▸ **What you should do**: The records below must be output exactly, with no images carried over.

▸ **Data for the task**:
---*---

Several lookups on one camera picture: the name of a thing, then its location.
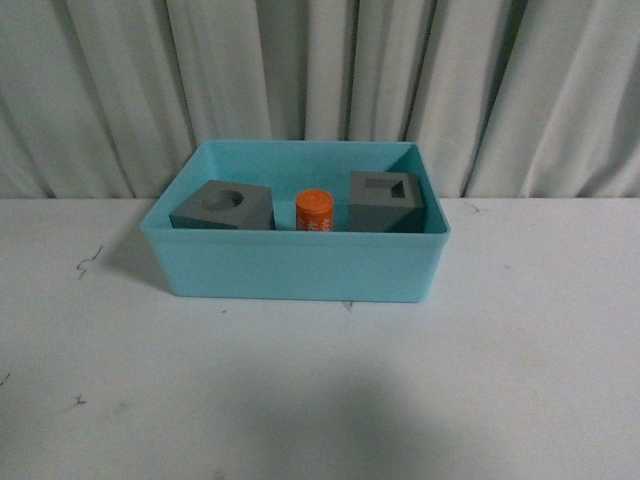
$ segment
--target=gray 3d-printed block
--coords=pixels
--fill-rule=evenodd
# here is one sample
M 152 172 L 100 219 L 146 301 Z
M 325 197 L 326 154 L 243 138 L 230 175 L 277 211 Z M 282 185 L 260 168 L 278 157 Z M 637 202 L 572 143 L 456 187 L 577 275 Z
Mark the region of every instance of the gray 3d-printed block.
M 275 230 L 271 189 L 209 180 L 170 215 L 173 228 Z
M 351 172 L 350 232 L 424 231 L 424 203 L 412 173 Z

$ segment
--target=orange cylinder
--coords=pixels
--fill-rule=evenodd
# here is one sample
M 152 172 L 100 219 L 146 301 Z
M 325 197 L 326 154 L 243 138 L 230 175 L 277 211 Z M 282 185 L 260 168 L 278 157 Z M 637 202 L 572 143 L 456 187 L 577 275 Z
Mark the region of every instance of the orange cylinder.
M 296 197 L 296 230 L 333 231 L 333 197 L 324 190 L 305 190 Z

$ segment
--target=white curtain
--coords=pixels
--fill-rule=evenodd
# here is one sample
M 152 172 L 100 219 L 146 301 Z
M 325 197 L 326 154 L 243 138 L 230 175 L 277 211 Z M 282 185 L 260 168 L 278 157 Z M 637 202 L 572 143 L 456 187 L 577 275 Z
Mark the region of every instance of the white curtain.
M 442 196 L 640 196 L 640 2 L 0 3 L 0 197 L 157 197 L 212 138 L 418 142 Z

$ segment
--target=white table surface
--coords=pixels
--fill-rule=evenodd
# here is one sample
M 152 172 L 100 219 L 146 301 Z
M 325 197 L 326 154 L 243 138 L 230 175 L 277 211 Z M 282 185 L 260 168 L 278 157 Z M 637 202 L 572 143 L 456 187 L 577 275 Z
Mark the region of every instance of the white table surface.
M 174 297 L 151 204 L 0 201 L 1 478 L 640 478 L 639 200 L 444 200 L 352 307 Z

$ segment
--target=light blue plastic bin
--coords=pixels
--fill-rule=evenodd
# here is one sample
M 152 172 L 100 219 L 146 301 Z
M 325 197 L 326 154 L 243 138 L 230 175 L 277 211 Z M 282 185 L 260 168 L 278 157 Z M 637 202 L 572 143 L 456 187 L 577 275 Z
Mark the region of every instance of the light blue plastic bin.
M 415 173 L 424 233 L 346 232 L 352 170 Z M 169 214 L 207 180 L 271 187 L 275 231 L 174 229 Z M 333 195 L 332 233 L 295 231 L 295 197 Z M 417 145 L 399 142 L 210 141 L 142 221 L 178 296 L 419 302 L 449 225 Z

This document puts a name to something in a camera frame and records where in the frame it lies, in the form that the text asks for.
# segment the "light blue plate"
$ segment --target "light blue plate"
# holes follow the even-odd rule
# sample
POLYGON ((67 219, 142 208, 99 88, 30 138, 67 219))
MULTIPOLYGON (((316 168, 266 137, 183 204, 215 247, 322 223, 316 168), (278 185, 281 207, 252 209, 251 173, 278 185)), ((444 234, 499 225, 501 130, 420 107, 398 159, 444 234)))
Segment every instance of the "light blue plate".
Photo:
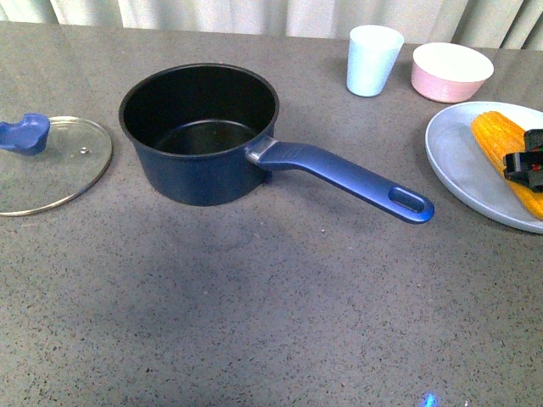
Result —
POLYGON ((473 137, 471 122, 490 110, 525 130, 543 128, 543 113, 537 110, 498 102, 459 103, 441 110, 428 123, 428 160, 439 180, 470 208, 504 225, 543 233, 543 221, 522 205, 473 137))

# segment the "curtain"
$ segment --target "curtain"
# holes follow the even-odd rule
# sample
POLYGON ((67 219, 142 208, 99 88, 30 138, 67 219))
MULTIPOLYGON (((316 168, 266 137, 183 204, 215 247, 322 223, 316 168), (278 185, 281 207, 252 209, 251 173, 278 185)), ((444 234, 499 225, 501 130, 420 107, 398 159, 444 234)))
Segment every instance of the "curtain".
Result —
POLYGON ((0 0, 0 20, 348 38, 387 25, 406 42, 543 50, 543 0, 0 0))

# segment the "saucepan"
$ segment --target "saucepan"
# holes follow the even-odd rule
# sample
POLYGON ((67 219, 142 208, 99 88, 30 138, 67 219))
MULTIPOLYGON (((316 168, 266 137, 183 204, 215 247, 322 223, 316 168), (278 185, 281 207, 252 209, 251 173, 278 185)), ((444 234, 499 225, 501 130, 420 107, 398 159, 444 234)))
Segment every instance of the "saucepan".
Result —
POLYGON ((269 171, 303 170, 409 223, 434 215, 424 196, 322 148, 279 142, 279 98, 260 75, 227 64, 190 64, 136 84, 119 120, 143 172, 161 194, 209 206, 241 198, 269 171))

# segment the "corn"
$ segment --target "corn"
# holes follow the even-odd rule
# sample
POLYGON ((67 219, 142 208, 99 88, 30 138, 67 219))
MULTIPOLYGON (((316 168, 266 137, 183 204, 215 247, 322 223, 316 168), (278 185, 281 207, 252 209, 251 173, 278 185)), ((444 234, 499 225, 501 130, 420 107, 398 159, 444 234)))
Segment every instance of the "corn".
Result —
MULTIPOLYGON (((524 129, 499 112, 486 112, 475 118, 471 125, 475 140, 486 157, 503 176, 506 154, 524 151, 524 129)), ((543 193, 532 192, 520 184, 503 180, 515 192, 524 207, 543 220, 543 193)))

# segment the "light blue cup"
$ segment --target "light blue cup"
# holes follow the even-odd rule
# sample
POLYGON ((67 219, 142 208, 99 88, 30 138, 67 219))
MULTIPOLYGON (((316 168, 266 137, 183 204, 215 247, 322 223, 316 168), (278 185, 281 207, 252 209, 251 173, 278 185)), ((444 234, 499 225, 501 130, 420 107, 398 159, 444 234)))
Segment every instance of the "light blue cup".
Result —
POLYGON ((404 37, 381 25, 361 25, 350 32, 347 88, 358 96, 376 96, 389 79, 404 37))

---*---

▸ **Finished task**:
Several lookups on one camera picture: the name of a thing, then its location.
$ segment
--target=gray 3d-printed block
--coords=pixels
--fill-rule=evenodd
# here is one sample
M 152 172 L 100 219 L 146 301 Z
M 325 197 L 326 154 L 243 138 L 230 175 L 277 211 Z M 282 185 L 260 168 L 278 157 Z M 637 202 L 572 143 L 456 187 L 577 275 Z
Mark the region of every instance of the gray 3d-printed block.
M 275 230 L 271 189 L 209 180 L 170 215 L 173 228 Z
M 351 172 L 350 232 L 424 231 L 424 203 L 412 173 Z

$ segment
--target=orange cylinder
--coords=pixels
--fill-rule=evenodd
# here is one sample
M 152 172 L 100 219 L 146 301 Z
M 325 197 L 326 154 L 243 138 L 230 175 L 277 211 Z M 282 185 L 260 168 L 278 157 Z M 637 202 L 572 143 L 456 187 L 577 275 Z
Mark the region of every instance of the orange cylinder.
M 296 197 L 296 230 L 333 231 L 333 197 L 324 190 L 305 190 Z

$ segment
--target=white curtain
--coords=pixels
--fill-rule=evenodd
# here is one sample
M 152 172 L 100 219 L 146 301 Z
M 325 197 L 326 154 L 243 138 L 230 175 L 277 211 Z M 282 185 L 260 168 L 278 157 Z M 637 202 L 572 143 L 456 187 L 577 275 Z
Mark the region of every instance of the white curtain.
M 442 196 L 640 196 L 640 2 L 0 3 L 0 197 L 157 197 L 212 138 L 418 142 Z

$ segment
--target=white table surface
--coords=pixels
--fill-rule=evenodd
# here is one sample
M 152 172 L 100 219 L 146 301 Z
M 325 197 L 326 154 L 243 138 L 230 175 L 277 211 Z M 282 185 L 260 168 L 278 157 Z M 637 202 L 572 143 L 456 187 L 577 275 Z
Mark the region of every instance of the white table surface.
M 174 297 L 151 204 L 0 201 L 1 478 L 640 478 L 639 200 L 444 200 L 352 307 Z

$ segment
--target=light blue plastic bin
--coords=pixels
--fill-rule=evenodd
# here is one sample
M 152 172 L 100 219 L 146 301 Z
M 325 197 L 326 154 L 243 138 L 230 175 L 277 211 Z M 282 185 L 260 168 L 278 157 Z M 637 202 L 572 143 L 456 187 L 577 275 Z
Mark the region of every instance of the light blue plastic bin.
M 415 173 L 424 233 L 346 232 L 352 170 Z M 169 214 L 207 180 L 271 187 L 275 231 L 174 229 Z M 333 195 L 332 233 L 295 231 L 295 197 Z M 417 145 L 399 142 L 210 141 L 142 221 L 178 296 L 419 302 L 449 225 Z

This document puts a name to something in a camera frame and records where in the frame it lies, in the form that the text asks for.
# segment the "light blue plate"
$ segment --target "light blue plate"
# holes follow the even-odd rule
# sample
POLYGON ((67 219, 142 208, 99 88, 30 138, 67 219))
MULTIPOLYGON (((316 168, 266 137, 183 204, 215 247, 322 223, 316 168), (278 185, 281 207, 252 209, 251 173, 278 185)), ((444 234, 499 225, 501 130, 420 107, 398 159, 444 234)))
Segment every instance of the "light blue plate".
Photo:
Result —
POLYGON ((473 137, 471 122, 490 110, 525 130, 543 128, 543 113, 537 110, 498 102, 459 103, 441 110, 428 123, 428 160, 439 180, 470 208, 504 225, 543 233, 543 221, 522 205, 473 137))

# segment the "curtain"
$ segment --target "curtain"
# holes follow the even-odd rule
# sample
POLYGON ((67 219, 142 208, 99 88, 30 138, 67 219))
MULTIPOLYGON (((316 168, 266 137, 183 204, 215 247, 322 223, 316 168), (278 185, 281 207, 252 209, 251 173, 278 185)), ((444 234, 499 225, 501 130, 420 107, 398 159, 444 234)))
Segment every instance of the "curtain".
Result —
POLYGON ((0 0, 0 20, 348 38, 387 25, 406 42, 543 50, 543 0, 0 0))

# segment the "saucepan"
$ segment --target "saucepan"
# holes follow the even-odd rule
# sample
POLYGON ((67 219, 142 208, 99 88, 30 138, 67 219))
MULTIPOLYGON (((316 168, 266 137, 183 204, 215 247, 322 223, 316 168), (278 185, 281 207, 252 209, 251 173, 278 185)), ((444 234, 499 225, 501 130, 420 107, 398 159, 444 234)))
Segment every instance of the "saucepan".
Result —
POLYGON ((269 171, 303 170, 409 223, 434 215, 424 196, 322 148, 279 142, 279 98, 260 75, 227 64, 190 64, 136 84, 119 120, 143 172, 161 194, 209 206, 241 198, 269 171))

# segment the "corn"
$ segment --target "corn"
# holes follow the even-odd rule
# sample
POLYGON ((67 219, 142 208, 99 88, 30 138, 67 219))
MULTIPOLYGON (((316 168, 266 137, 183 204, 215 247, 322 223, 316 168), (278 185, 281 207, 252 209, 251 173, 278 185)), ((444 234, 499 225, 501 130, 420 107, 398 159, 444 234)))
Segment every instance of the "corn".
Result —
MULTIPOLYGON (((524 129, 499 112, 486 112, 475 118, 471 125, 475 140, 486 157, 503 176, 506 154, 524 151, 524 129)), ((543 193, 532 192, 520 184, 503 180, 515 192, 524 207, 543 220, 543 193)))

# segment the "light blue cup"
$ segment --target "light blue cup"
# holes follow the even-odd rule
# sample
POLYGON ((67 219, 142 208, 99 88, 30 138, 67 219))
MULTIPOLYGON (((316 168, 266 137, 183 204, 215 247, 322 223, 316 168), (278 185, 281 207, 252 209, 251 173, 278 185)), ((444 234, 499 225, 501 130, 420 107, 398 159, 444 234)))
Segment every instance of the "light blue cup".
Result —
POLYGON ((404 37, 381 25, 361 25, 350 32, 347 88, 358 96, 376 96, 389 79, 404 37))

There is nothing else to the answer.